(ASSIGNMENT) From the data that follows, report the number of lines including "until", and only that number.

(DATA SHOWN)
▬▬▬▬▬▬

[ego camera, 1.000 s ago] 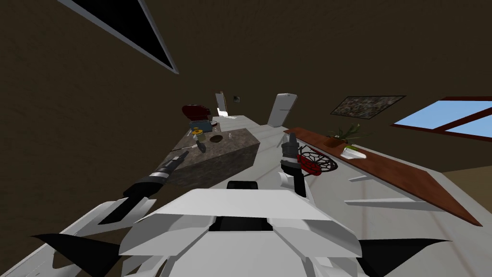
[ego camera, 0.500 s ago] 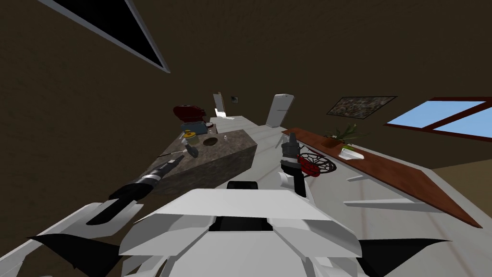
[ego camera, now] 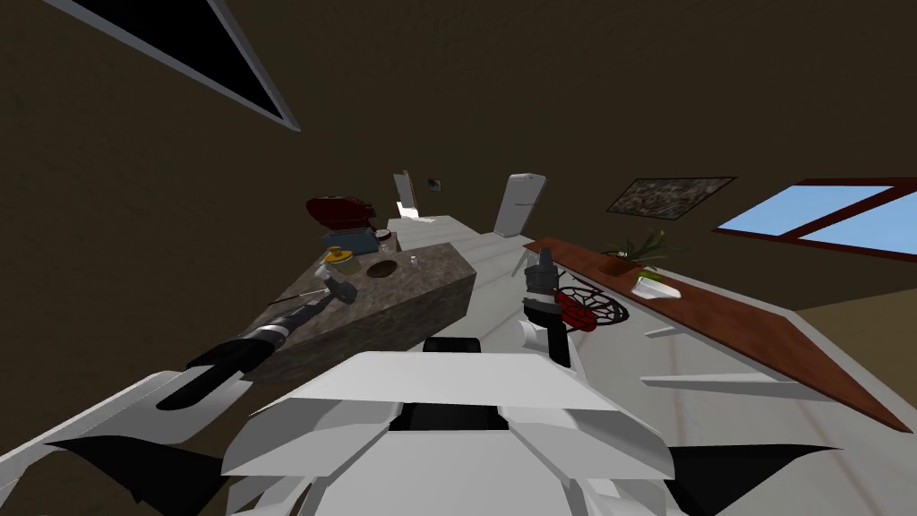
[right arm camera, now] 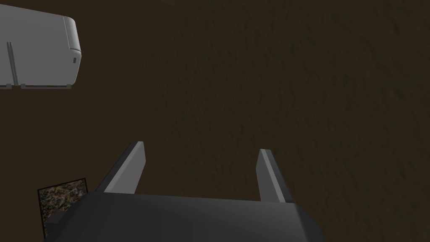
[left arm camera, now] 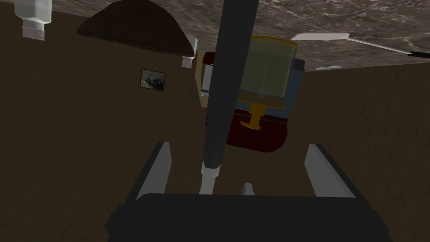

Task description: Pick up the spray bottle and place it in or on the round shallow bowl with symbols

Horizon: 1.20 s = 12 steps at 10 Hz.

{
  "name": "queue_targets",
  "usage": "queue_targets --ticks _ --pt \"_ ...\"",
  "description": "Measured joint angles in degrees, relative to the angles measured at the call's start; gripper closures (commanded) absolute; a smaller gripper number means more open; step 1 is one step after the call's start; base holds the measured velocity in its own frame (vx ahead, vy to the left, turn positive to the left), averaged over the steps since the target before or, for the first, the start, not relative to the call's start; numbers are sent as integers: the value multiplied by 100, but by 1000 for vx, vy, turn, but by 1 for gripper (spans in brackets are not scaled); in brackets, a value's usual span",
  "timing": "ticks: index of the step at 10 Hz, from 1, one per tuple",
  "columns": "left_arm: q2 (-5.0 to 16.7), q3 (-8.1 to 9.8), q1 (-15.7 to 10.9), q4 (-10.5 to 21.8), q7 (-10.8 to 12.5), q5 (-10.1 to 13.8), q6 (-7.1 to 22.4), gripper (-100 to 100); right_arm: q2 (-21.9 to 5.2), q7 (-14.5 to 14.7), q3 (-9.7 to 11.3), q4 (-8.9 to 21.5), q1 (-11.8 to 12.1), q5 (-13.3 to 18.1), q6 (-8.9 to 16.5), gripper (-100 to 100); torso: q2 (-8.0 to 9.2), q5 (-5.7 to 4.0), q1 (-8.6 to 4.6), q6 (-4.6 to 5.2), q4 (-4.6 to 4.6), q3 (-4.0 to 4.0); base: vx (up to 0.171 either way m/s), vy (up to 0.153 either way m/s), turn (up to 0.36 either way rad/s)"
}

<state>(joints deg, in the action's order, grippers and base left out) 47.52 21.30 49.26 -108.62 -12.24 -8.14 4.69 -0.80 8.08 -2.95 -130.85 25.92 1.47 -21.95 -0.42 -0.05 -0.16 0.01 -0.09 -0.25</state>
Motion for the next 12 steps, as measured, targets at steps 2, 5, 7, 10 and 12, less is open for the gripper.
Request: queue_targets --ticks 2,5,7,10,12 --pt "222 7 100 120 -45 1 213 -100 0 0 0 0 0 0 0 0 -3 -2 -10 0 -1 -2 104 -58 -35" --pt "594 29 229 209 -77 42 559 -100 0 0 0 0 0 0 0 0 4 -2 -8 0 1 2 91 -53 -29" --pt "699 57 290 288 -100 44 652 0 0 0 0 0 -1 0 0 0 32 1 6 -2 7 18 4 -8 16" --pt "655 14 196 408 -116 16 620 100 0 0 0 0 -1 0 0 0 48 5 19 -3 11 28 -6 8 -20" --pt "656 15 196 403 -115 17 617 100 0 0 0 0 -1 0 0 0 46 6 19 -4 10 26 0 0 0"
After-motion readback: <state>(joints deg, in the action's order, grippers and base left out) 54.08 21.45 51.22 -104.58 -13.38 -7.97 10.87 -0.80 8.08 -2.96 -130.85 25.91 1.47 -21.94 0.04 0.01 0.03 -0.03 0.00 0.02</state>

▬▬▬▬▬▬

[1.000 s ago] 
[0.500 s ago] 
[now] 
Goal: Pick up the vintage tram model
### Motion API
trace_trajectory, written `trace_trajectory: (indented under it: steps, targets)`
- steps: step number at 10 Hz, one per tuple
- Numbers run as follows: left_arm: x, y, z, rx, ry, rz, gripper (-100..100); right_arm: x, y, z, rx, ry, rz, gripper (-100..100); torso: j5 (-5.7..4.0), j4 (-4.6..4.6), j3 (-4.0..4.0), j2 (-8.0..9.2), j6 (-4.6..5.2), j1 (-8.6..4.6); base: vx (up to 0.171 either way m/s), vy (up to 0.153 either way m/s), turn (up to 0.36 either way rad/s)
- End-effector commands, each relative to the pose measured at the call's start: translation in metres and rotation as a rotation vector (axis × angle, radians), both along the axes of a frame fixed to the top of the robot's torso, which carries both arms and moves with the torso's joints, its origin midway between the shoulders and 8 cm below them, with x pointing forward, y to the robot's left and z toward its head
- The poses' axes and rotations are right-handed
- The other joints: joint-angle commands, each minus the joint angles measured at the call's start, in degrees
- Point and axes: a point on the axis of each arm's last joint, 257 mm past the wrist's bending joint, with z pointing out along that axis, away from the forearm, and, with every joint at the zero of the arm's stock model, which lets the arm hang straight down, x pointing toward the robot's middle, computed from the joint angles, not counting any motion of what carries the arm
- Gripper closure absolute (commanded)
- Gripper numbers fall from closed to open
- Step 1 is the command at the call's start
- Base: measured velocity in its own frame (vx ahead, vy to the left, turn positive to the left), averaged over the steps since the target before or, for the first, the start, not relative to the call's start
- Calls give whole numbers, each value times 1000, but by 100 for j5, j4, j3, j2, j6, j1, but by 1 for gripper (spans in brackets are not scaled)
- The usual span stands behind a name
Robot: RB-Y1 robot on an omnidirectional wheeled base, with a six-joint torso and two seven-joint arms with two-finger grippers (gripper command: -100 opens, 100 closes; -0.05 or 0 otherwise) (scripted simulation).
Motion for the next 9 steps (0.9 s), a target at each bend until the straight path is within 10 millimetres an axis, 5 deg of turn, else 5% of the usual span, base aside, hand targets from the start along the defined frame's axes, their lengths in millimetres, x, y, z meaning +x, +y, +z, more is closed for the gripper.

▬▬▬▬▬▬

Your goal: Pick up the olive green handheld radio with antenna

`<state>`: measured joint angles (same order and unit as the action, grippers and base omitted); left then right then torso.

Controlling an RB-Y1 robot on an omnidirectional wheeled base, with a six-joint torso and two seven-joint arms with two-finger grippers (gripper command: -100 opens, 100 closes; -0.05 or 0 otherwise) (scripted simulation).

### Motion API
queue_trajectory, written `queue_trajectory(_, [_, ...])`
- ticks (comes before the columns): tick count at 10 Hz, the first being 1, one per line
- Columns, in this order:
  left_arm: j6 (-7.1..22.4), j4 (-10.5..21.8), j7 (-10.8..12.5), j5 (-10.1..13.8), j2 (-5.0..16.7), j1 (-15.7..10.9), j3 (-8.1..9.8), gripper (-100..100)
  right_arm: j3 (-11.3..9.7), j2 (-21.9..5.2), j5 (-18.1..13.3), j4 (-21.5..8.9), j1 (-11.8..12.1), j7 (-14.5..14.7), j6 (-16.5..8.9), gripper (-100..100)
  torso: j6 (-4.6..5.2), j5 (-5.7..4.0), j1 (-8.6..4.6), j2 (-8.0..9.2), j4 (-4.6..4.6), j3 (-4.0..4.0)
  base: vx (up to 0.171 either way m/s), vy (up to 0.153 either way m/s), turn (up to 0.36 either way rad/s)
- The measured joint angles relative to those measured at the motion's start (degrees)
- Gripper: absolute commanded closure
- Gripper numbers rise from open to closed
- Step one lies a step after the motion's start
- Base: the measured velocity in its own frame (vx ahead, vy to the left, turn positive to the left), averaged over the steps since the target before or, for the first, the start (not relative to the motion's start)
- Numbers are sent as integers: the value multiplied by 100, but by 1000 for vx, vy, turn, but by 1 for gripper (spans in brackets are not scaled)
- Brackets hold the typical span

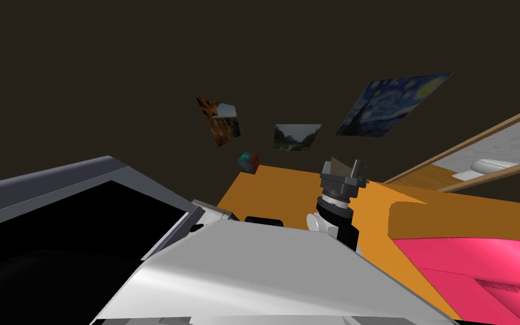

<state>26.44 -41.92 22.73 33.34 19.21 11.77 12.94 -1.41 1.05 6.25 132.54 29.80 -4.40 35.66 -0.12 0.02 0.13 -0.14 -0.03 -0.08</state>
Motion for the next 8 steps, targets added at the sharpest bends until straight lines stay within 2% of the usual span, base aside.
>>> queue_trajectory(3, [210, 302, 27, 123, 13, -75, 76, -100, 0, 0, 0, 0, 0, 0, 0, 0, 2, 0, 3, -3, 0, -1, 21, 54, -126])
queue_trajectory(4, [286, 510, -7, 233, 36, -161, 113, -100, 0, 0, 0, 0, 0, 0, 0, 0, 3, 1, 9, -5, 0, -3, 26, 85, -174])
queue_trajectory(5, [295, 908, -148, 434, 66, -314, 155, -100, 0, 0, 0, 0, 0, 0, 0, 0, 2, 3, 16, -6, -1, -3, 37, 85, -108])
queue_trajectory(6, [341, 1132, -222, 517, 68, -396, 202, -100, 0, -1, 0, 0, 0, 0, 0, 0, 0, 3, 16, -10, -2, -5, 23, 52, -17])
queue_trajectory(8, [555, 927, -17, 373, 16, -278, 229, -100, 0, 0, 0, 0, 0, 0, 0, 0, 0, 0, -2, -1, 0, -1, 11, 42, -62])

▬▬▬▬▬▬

(OUTPUT FOR THIS EXERCISE) 2